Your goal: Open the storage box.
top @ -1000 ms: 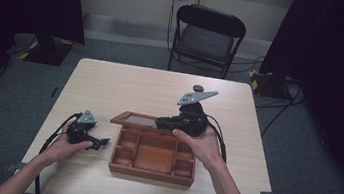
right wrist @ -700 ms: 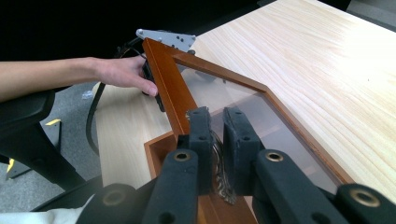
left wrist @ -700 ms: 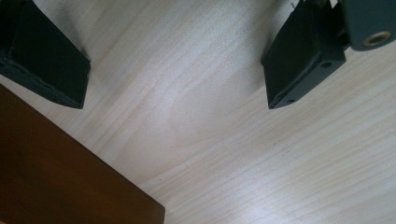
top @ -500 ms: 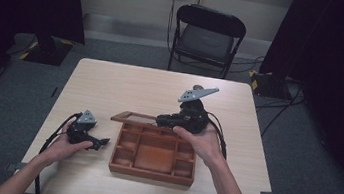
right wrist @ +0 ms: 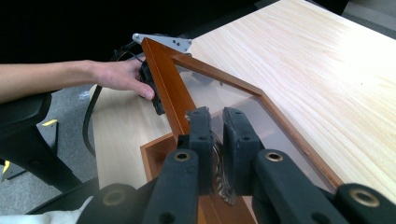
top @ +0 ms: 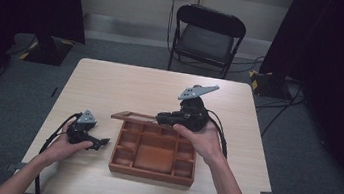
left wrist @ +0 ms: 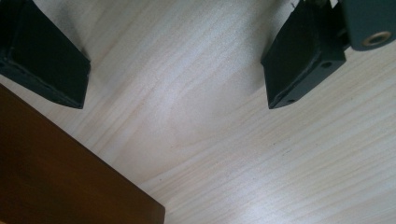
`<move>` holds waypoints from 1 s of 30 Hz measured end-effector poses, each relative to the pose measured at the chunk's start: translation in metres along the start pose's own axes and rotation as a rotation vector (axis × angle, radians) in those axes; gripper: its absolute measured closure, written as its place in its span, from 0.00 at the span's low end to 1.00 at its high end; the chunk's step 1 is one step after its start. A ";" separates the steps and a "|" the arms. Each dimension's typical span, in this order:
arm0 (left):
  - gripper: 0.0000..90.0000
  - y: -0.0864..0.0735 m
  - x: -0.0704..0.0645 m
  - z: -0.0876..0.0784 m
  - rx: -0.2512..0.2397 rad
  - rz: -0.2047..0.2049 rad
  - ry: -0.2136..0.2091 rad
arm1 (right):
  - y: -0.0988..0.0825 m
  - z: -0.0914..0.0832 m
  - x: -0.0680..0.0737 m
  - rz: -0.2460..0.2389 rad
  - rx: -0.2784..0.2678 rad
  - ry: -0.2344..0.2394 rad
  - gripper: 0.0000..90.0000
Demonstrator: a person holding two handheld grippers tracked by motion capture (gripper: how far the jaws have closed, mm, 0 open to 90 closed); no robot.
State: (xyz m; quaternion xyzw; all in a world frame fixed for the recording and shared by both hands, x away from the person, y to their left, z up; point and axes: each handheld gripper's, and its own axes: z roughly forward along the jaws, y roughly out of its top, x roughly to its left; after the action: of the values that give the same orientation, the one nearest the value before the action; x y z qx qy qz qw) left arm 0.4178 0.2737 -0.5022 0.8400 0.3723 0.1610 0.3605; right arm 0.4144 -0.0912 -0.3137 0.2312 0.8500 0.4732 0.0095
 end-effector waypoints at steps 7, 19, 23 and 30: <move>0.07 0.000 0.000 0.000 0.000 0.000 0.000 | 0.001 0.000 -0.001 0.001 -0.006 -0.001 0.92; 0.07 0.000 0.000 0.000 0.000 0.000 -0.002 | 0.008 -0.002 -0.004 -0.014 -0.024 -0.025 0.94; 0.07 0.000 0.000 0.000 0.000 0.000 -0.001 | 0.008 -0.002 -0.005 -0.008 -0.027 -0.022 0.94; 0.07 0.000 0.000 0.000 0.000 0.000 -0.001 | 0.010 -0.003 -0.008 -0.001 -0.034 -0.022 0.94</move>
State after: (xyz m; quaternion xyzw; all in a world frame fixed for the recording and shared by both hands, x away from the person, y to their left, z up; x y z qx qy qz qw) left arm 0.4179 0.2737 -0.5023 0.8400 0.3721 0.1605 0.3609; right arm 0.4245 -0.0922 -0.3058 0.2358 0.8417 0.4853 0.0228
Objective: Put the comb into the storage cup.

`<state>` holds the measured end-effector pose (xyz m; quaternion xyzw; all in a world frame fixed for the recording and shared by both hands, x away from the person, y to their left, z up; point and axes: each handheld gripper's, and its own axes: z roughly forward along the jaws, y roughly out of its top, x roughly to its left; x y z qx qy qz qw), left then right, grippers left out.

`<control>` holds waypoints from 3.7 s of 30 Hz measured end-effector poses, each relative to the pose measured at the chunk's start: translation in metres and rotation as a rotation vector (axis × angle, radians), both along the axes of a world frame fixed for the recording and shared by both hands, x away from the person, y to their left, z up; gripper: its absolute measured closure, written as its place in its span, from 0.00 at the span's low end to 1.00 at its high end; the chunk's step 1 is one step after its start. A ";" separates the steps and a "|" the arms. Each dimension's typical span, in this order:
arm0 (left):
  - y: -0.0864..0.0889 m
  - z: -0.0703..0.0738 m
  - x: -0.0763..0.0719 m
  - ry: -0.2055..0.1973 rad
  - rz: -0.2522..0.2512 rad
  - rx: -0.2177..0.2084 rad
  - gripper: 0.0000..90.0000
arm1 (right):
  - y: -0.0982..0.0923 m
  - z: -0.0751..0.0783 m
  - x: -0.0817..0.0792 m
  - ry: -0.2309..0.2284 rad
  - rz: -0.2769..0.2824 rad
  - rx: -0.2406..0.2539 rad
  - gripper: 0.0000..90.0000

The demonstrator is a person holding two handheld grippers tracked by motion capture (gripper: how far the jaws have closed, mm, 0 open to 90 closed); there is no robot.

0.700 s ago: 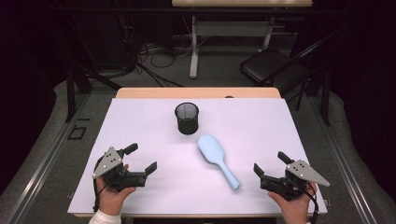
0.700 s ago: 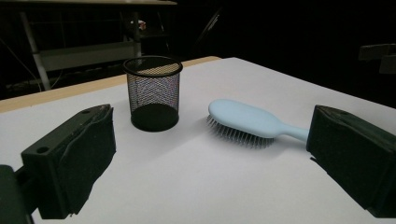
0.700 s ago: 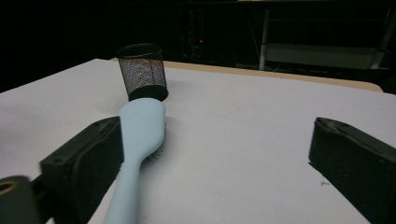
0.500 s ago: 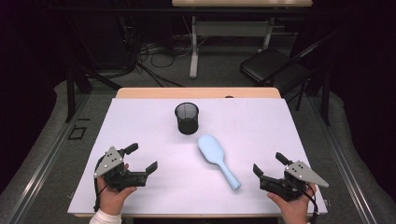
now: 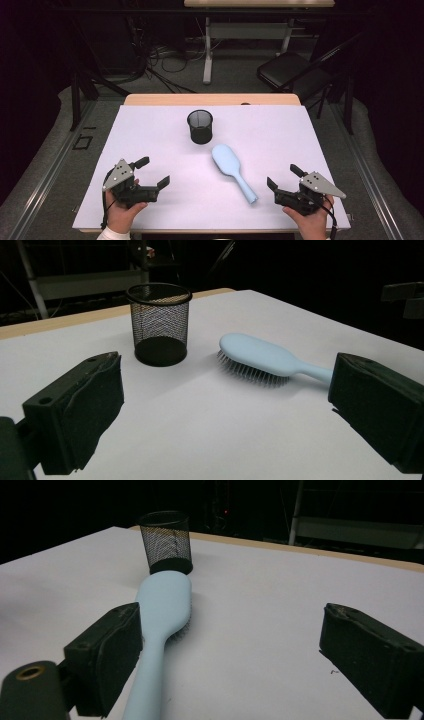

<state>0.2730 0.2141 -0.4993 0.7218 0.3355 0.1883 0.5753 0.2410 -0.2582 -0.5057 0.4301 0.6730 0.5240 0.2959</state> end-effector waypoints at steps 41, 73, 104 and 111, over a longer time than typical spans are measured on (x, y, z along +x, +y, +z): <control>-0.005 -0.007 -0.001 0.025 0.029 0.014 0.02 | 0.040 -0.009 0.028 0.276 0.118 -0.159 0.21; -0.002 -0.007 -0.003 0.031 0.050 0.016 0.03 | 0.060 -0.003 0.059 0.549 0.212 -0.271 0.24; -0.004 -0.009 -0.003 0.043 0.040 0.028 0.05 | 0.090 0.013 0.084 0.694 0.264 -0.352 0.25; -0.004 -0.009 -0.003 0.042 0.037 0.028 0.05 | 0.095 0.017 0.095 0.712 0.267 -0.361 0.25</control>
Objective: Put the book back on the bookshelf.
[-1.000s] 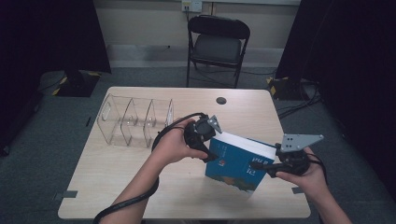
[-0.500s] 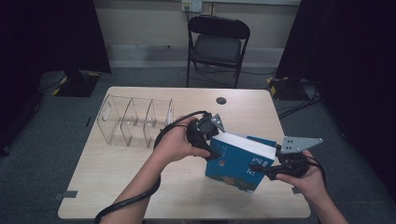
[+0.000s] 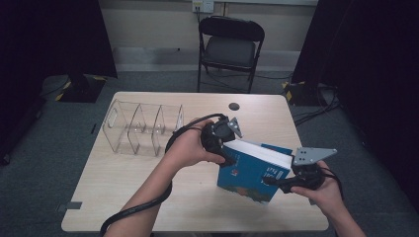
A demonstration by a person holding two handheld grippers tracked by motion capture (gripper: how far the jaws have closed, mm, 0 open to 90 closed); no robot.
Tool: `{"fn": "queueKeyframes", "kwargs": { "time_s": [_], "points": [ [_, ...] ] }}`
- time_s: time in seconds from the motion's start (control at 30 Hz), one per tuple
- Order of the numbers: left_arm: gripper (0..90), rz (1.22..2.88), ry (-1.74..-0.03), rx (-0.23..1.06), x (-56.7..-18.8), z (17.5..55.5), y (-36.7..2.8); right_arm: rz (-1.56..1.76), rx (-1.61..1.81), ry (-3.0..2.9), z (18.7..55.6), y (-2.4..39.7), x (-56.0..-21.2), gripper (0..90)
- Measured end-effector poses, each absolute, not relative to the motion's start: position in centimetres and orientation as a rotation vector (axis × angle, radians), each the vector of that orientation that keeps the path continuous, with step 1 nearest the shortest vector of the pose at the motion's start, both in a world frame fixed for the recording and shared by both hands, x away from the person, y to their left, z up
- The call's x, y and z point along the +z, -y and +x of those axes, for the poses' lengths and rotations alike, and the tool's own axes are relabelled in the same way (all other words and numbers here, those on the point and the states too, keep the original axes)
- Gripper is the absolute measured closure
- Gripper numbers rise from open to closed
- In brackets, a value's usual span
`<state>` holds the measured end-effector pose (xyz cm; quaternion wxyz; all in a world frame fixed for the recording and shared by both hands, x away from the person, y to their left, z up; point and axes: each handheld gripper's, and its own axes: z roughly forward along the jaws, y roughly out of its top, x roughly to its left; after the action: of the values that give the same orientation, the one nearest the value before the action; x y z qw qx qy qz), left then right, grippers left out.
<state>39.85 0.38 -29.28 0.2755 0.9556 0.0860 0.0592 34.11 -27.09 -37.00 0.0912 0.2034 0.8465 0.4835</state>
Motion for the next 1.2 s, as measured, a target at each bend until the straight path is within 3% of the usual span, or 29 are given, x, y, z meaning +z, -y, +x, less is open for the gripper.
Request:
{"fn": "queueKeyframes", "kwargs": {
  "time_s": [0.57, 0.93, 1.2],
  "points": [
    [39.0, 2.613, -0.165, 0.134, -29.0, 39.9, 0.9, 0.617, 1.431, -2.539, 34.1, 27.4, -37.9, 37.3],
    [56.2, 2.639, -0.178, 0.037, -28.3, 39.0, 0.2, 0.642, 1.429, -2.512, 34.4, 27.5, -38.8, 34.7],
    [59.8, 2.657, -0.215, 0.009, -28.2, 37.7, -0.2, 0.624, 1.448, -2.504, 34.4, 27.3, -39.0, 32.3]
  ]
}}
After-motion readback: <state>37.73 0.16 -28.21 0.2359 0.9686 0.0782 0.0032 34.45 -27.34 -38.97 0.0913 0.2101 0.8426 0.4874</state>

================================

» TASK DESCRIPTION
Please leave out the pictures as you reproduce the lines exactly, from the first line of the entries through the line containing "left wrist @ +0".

» OUTPUT FOR THIS EXERCISE
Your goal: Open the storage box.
top @ -1000 ms: 
right wrist @ -700 ms: 
left wrist @ -700 ms: 
top @ -500 ms: 
right wrist @ +0 ms: 
top @ +0 ms: 
left wrist @ +0 ms: 

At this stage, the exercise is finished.